Patients on anticonvulsant medications will not be permitted on study due to the
potential to lower plasma levels of anticonvulsants and risk for seizure activity.

- Patients in the expansion cohort undergoing tumor biopsies may not be on
anticoagulants due to risk of thrombocytopenia on treatment and risk for bleeding.
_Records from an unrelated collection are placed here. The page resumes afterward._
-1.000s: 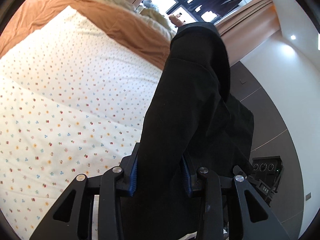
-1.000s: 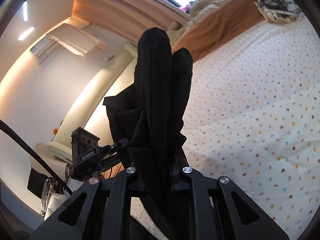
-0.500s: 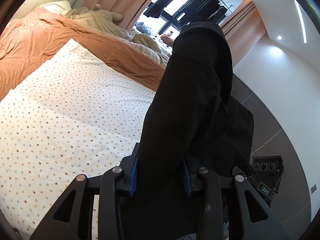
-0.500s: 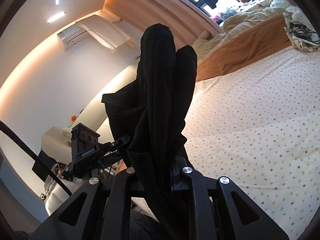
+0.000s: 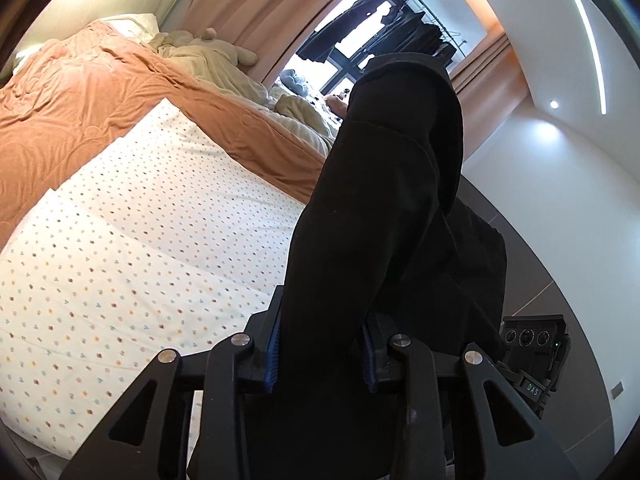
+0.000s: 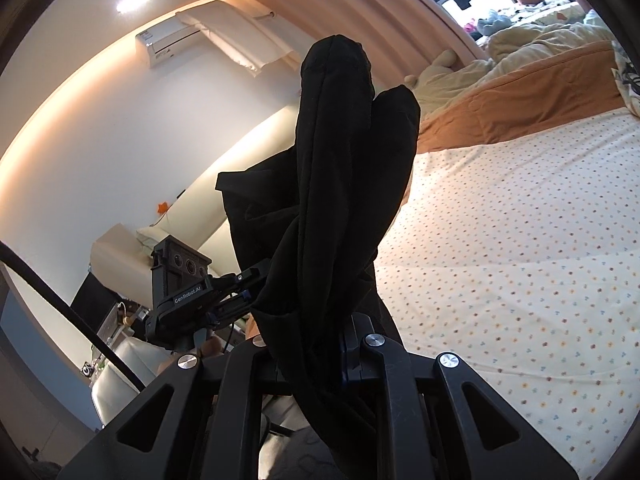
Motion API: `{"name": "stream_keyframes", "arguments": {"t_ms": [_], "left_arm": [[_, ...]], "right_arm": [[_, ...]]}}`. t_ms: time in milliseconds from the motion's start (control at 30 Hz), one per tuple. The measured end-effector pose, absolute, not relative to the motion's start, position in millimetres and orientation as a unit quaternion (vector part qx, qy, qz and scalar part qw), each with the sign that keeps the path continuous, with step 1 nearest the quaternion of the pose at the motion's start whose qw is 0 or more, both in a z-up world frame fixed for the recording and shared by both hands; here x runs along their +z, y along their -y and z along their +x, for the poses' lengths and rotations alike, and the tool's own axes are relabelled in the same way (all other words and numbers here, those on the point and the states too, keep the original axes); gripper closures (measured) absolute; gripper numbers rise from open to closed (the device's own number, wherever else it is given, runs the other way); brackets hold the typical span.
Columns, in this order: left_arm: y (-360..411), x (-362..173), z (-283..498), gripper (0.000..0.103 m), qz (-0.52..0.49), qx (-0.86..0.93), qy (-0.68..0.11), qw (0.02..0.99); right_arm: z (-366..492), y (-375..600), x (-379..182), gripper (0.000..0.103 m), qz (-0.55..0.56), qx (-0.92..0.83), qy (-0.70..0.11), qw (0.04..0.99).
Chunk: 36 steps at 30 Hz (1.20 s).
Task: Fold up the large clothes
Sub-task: 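Carry the held shirt bundle with both tools toward the orange blanket by the headboard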
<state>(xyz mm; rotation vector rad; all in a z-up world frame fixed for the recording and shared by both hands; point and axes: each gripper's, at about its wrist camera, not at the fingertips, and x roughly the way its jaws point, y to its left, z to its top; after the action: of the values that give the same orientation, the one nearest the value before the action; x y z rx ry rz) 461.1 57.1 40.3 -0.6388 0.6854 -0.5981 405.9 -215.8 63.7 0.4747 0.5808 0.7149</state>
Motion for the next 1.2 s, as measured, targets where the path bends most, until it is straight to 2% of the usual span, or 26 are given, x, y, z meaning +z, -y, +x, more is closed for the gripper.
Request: {"name": "stream_keyframes", "arguments": {"t_ms": [567, 1200], "left_arm": [[-223.2, 33.6, 491.3, 0.071, -0.337, -0.251, -0.294, 0.859], [-395.6, 12.7, 472.0, 0.073, -0.350, -0.152, -0.278, 0.882]], "right_arm": [[502.1, 78.6, 68.9, 0.092, 0.192, 0.385, -0.295, 0.853], [595.4, -117.4, 30.7, 0.092, 0.153, 0.474, -0.343, 0.797]]}}
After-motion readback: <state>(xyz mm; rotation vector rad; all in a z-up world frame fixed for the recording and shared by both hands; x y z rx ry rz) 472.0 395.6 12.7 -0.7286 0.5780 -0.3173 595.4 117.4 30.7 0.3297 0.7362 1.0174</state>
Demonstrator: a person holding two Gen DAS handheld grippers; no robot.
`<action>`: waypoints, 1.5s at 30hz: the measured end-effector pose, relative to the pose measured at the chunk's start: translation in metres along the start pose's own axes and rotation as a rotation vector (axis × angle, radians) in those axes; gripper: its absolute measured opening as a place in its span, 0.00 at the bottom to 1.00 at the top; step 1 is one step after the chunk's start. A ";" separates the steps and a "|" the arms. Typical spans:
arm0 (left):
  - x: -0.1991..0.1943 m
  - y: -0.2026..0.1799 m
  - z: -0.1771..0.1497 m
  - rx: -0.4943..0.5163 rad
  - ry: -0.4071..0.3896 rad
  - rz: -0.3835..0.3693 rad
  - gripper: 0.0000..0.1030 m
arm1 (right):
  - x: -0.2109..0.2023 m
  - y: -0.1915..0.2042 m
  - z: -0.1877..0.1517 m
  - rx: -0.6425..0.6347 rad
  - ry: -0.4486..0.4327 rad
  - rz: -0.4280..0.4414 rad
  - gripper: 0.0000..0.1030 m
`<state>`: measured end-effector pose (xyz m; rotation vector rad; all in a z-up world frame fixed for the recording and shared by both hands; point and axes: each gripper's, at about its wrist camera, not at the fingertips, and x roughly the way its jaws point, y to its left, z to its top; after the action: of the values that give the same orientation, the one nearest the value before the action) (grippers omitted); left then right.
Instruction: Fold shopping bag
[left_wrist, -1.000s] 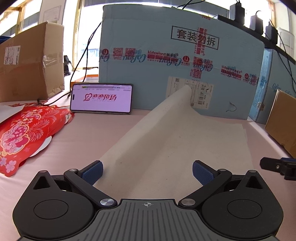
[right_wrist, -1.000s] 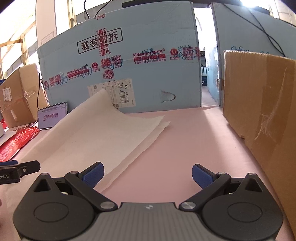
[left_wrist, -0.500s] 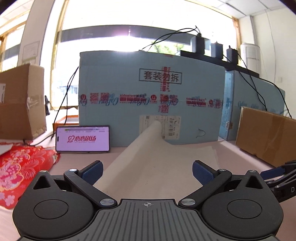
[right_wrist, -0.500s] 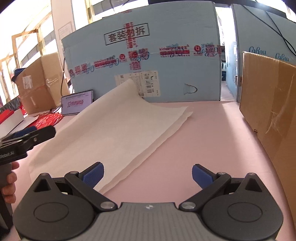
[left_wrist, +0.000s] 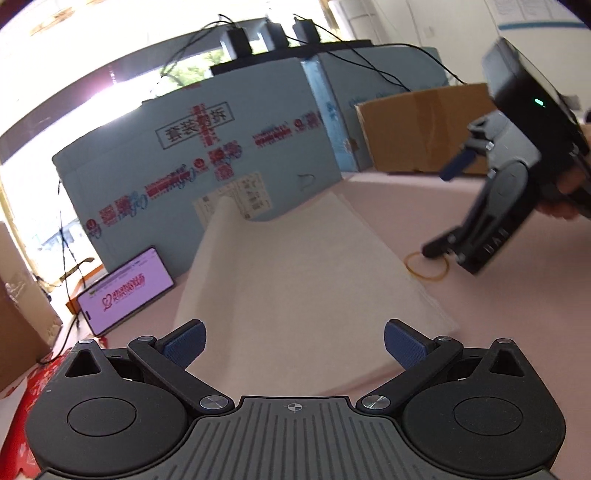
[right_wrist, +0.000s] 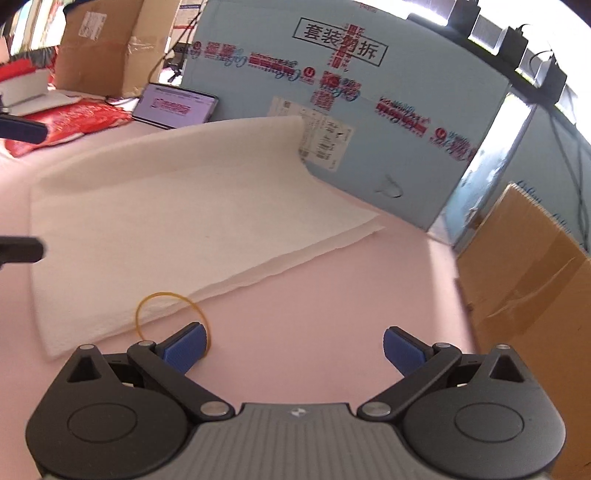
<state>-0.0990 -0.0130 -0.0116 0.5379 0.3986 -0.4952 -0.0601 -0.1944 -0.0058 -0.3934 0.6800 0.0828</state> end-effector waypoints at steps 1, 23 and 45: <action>-0.001 -0.004 -0.001 0.026 0.003 -0.005 1.00 | -0.001 -0.002 0.000 0.008 0.001 0.006 1.00; 0.026 -0.038 0.029 0.126 0.001 0.006 0.67 | -0.040 -0.048 -0.036 0.417 -0.098 0.322 1.00; 0.058 0.046 0.004 -0.455 0.008 -0.111 0.01 | 0.035 -0.013 -0.032 1.054 0.050 0.856 0.63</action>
<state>-0.0265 -0.0004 -0.0184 0.0781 0.5331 -0.4895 -0.0490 -0.2201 -0.0461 0.9291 0.8067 0.4978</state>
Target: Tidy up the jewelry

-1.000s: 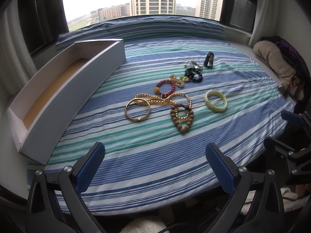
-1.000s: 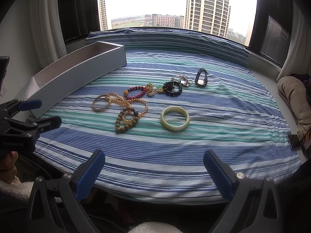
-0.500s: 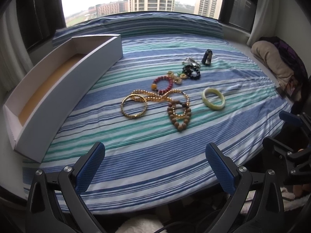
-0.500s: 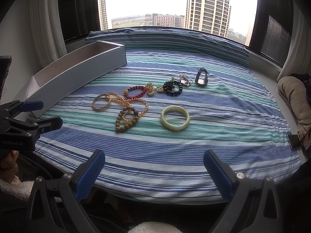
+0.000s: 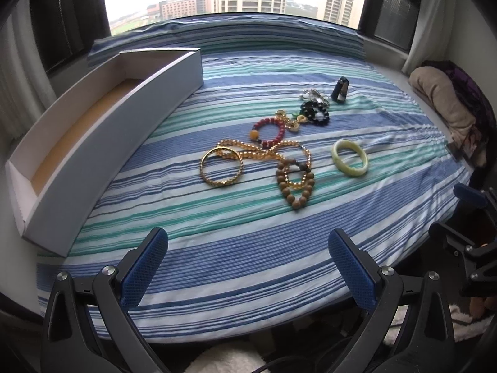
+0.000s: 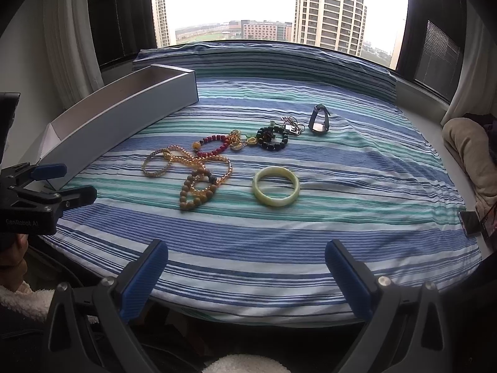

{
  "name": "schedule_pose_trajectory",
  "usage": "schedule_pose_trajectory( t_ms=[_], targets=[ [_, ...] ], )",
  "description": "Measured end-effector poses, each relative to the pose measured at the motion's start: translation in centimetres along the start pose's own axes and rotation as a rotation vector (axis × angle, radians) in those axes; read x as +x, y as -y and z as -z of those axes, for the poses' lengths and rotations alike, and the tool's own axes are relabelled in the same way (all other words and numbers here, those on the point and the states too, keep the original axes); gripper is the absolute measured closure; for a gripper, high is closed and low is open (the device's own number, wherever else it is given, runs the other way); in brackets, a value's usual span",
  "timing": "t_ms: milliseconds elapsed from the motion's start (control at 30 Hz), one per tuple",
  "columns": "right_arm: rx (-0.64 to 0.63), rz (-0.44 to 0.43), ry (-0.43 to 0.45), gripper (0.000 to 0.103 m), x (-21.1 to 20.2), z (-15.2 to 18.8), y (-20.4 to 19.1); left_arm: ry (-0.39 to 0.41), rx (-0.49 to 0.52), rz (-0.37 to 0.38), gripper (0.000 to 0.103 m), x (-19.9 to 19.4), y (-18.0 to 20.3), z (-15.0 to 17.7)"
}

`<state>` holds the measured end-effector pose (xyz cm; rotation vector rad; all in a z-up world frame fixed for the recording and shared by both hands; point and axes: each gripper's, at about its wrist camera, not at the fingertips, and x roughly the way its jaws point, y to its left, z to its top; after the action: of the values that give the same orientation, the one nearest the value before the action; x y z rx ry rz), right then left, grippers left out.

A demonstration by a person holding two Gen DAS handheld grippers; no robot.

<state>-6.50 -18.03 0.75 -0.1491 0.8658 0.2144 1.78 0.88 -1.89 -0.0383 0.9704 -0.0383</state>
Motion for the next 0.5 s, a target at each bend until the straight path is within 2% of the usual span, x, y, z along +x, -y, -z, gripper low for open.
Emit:
schedule_pose_trajectory(
  t_ms=[500],
  targets=[
    [0.023,-0.004,-0.017,0.000,0.48,0.29,0.72,-0.023,0.003,0.005,0.000,0.76,0.29,-0.28]
  ],
)
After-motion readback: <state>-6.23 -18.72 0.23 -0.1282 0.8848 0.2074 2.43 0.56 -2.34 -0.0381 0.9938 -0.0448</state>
- Patients with treatment-related AML (t-AML)/MDS, or with features suggestive of
AML/MDS, or who have had prior allogeneic bone marrow transplant or double umbilical
cord blood transplantation, should not receive Veliparib due to reports of MDS and
leukemia secondary to oncology therapy on CTEP-sponsored studies utilizing Veliparib.

INCLUSION of WOMEN and MINORITIES

Both men and women of all races and ethnic groups are eligible for this trial.